▶ **Task statement**
Each line of the data has to be written out again exactly as shown.

▶ **Data provided**

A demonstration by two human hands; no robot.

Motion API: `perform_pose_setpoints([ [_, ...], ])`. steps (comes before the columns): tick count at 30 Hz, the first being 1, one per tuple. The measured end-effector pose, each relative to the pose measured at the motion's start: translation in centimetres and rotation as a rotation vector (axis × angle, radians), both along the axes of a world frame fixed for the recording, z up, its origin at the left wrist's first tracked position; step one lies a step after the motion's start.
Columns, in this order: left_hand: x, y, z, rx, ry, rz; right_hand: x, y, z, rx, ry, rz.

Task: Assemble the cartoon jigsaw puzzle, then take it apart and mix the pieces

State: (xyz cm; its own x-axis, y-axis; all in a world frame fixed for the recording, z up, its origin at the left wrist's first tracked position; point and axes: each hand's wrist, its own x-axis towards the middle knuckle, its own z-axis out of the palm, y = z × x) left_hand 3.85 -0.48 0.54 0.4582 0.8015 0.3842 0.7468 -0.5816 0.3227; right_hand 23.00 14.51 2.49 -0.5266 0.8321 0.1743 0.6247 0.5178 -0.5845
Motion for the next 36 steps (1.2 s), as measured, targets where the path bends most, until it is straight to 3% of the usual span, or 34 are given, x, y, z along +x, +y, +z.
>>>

▶ **Solved exercise**
A demonstration by two human hands; no robot.

Motion API: `perform_pose_setpoints([ [_, ...], ])`. steps (comes before the columns): tick count at 30 Hz, the first being 1, one per tuple. The measured end-effector pose, each relative to the pose measured at the motion's start: translation in centimetres and rotation as a rotation vector (axis × angle, radians), both along the axes of a world frame fixed for the recording, z up, its origin at the left wrist's first tracked position; step one lies a step after the motion's start.
Columns, in this order: left_hand: x, y, z, rx, ry, rz; right_hand: x, y, z, rx, ry, rz.

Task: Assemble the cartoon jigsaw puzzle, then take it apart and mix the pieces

State: (xyz cm; its own x-axis, y-axis; all in a world frame fixed for the recording, z up, its origin at the left wrist's first tracked position; point and axes: each hand's wrist, its own x-axis towards the middle knuckle, its own z-axis out of the palm, y = z × x) left_hand 3.85 -0.48 0.54 0.4582 0.8015 0.3842 0.7468 -0.5816 0.3227; right_hand 23.00 14.51 2.49 -0.5266 0.8321 0.1743 0.6247 0.5178 -0.5845
Motion for the next 36 steps (1.2 s), as measured, targets where the path bends most, until it is straight to 3% of the usual span, or 34 are given, x, y, z along +x, +y, +z.
>>>

This exercise has no more to it.